U.S. Intellectual History Blog

The Ceremony of Innocence is Drowned

For over a decade, I’ve begun my lower-division Honors course on American Social Thought with a simple exercise. After we go around and introduce ourselves, I ask the class to write down the first adjective that comes to mind when they think of the United States of America.  I then go around the room, ask them to tell the class their word, and write it on the white board. When all the adjectives are on the board, I ask my students to tell me what they think the collection of descriptions they just generated says about America, themselves, and that moment in time.

I get all kinds of responses to this question.
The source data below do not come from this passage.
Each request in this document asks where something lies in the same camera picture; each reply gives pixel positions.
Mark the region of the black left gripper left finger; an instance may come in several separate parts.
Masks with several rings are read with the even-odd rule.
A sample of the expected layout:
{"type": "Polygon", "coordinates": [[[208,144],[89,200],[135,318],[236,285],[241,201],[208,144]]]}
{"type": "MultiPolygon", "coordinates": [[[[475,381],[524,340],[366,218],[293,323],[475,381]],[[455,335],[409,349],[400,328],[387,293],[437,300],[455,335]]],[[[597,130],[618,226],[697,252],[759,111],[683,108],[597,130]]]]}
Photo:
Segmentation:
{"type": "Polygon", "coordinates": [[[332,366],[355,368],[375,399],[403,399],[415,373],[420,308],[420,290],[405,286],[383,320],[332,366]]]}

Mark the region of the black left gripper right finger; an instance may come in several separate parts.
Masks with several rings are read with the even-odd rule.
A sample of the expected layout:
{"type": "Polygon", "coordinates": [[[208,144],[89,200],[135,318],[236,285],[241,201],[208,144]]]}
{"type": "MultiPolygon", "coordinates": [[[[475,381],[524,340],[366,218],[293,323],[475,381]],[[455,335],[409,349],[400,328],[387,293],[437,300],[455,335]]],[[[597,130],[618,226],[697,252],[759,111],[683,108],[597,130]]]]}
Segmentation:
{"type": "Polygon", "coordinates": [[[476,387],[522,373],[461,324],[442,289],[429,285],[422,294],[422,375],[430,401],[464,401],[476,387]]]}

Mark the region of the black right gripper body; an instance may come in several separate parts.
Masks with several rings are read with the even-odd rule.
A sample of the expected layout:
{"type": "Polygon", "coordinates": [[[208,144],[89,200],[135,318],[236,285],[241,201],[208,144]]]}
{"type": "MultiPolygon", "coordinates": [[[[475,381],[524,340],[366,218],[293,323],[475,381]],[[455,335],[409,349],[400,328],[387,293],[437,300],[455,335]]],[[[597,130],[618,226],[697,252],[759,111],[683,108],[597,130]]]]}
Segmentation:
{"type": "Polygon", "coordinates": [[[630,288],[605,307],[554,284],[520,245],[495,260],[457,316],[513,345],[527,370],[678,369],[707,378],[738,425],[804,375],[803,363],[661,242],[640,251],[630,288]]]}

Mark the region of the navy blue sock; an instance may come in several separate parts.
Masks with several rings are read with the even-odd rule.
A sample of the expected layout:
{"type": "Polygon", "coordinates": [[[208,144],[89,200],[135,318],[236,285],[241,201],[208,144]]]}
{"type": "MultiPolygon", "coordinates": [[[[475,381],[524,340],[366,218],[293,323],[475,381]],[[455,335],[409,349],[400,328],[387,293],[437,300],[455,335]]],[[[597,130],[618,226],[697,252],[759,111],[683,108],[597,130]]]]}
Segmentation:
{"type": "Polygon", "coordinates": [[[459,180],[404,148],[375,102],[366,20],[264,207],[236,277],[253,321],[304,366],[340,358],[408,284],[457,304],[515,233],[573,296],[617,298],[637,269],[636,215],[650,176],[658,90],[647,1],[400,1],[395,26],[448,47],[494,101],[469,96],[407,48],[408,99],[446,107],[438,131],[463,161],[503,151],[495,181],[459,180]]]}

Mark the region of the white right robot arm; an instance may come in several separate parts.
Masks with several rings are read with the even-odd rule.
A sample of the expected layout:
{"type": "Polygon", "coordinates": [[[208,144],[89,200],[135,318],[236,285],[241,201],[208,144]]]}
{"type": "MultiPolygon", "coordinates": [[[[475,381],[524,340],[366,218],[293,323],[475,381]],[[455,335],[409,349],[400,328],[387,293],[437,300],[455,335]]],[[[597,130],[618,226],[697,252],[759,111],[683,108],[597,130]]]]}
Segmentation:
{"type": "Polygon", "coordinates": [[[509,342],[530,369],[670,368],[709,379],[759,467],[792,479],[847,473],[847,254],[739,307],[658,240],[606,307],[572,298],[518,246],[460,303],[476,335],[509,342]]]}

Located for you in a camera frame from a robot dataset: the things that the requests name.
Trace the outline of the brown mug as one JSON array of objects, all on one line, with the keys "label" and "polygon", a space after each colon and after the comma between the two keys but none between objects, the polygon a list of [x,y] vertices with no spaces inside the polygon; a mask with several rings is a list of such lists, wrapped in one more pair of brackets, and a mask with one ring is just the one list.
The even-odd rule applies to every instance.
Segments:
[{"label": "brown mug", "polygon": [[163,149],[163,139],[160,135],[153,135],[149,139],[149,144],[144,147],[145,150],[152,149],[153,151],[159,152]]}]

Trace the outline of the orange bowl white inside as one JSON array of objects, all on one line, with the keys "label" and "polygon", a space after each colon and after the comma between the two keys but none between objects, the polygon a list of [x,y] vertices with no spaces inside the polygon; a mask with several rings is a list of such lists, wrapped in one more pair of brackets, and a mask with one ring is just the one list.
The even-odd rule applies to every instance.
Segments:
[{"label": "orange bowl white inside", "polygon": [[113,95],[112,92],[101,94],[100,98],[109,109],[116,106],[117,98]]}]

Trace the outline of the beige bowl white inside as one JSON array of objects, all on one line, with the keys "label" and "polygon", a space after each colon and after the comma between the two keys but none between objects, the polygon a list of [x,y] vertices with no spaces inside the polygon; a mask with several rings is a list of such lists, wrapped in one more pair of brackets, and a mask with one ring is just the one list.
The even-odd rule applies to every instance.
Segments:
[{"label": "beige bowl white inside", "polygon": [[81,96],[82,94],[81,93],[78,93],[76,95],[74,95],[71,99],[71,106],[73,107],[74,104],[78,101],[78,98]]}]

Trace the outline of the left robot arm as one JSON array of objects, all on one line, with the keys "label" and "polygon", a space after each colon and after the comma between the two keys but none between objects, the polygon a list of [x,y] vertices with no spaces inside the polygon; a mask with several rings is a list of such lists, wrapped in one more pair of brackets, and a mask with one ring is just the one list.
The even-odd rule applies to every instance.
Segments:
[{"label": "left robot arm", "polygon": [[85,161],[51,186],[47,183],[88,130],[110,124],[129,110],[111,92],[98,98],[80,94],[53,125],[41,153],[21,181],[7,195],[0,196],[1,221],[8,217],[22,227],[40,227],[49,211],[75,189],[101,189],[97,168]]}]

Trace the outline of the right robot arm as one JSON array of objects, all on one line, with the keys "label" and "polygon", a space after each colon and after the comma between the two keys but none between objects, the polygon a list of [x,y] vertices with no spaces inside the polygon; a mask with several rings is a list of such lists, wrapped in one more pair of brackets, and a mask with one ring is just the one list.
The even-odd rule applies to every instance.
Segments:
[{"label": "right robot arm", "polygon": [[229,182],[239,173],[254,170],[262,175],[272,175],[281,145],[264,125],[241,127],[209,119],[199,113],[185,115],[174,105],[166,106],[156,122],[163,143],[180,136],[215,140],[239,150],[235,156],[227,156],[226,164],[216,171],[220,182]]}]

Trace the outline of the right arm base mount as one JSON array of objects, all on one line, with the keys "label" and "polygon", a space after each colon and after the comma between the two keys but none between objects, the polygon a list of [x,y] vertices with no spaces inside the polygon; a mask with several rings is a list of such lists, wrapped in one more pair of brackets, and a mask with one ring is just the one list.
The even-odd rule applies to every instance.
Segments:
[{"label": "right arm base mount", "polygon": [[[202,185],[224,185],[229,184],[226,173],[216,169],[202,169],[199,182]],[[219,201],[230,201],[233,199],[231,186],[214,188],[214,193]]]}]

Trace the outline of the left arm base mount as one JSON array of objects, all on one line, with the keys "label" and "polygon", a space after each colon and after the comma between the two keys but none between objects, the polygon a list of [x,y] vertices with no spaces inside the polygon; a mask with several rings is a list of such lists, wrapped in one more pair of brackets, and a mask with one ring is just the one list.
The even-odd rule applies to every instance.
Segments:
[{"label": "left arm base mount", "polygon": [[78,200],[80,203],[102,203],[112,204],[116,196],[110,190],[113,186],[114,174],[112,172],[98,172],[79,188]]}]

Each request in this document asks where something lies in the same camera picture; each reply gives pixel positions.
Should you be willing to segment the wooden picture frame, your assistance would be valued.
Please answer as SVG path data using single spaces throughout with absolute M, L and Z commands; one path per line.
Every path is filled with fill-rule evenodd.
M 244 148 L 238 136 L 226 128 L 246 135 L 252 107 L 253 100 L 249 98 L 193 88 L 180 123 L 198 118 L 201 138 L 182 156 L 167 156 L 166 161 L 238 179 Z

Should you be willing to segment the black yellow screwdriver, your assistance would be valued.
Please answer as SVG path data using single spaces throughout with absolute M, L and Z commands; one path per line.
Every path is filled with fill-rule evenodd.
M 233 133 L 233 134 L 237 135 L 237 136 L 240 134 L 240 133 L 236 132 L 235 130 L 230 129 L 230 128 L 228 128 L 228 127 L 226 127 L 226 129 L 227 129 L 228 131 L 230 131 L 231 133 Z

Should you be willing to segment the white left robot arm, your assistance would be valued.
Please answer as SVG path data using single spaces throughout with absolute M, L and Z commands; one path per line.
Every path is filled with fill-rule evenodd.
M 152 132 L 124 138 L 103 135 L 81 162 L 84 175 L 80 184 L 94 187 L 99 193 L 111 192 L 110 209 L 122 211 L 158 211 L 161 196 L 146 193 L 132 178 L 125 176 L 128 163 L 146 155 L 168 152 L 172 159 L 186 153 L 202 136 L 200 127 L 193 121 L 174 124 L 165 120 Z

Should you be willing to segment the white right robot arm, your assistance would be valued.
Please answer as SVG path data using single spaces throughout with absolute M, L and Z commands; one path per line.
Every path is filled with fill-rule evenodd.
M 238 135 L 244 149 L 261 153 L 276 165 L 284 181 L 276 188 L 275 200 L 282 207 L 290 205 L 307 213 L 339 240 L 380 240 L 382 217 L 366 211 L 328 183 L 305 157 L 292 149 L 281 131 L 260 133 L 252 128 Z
I ask them to write their words down first, because I don’t want them to be influenced by each other in the words they pick.  Over the years, the collection of words has varied, fluctuating from more celebratory, to more critical as events ebb and flow.

I’ll often group the words on the board as I write them.  This Tuesday, when my class met for the first time, I had decided to write the words in three columns: green ink on the left for positive words, black ink in the middle for neutral ones, red ink on the right for negative words.  But something happened that had never happened before.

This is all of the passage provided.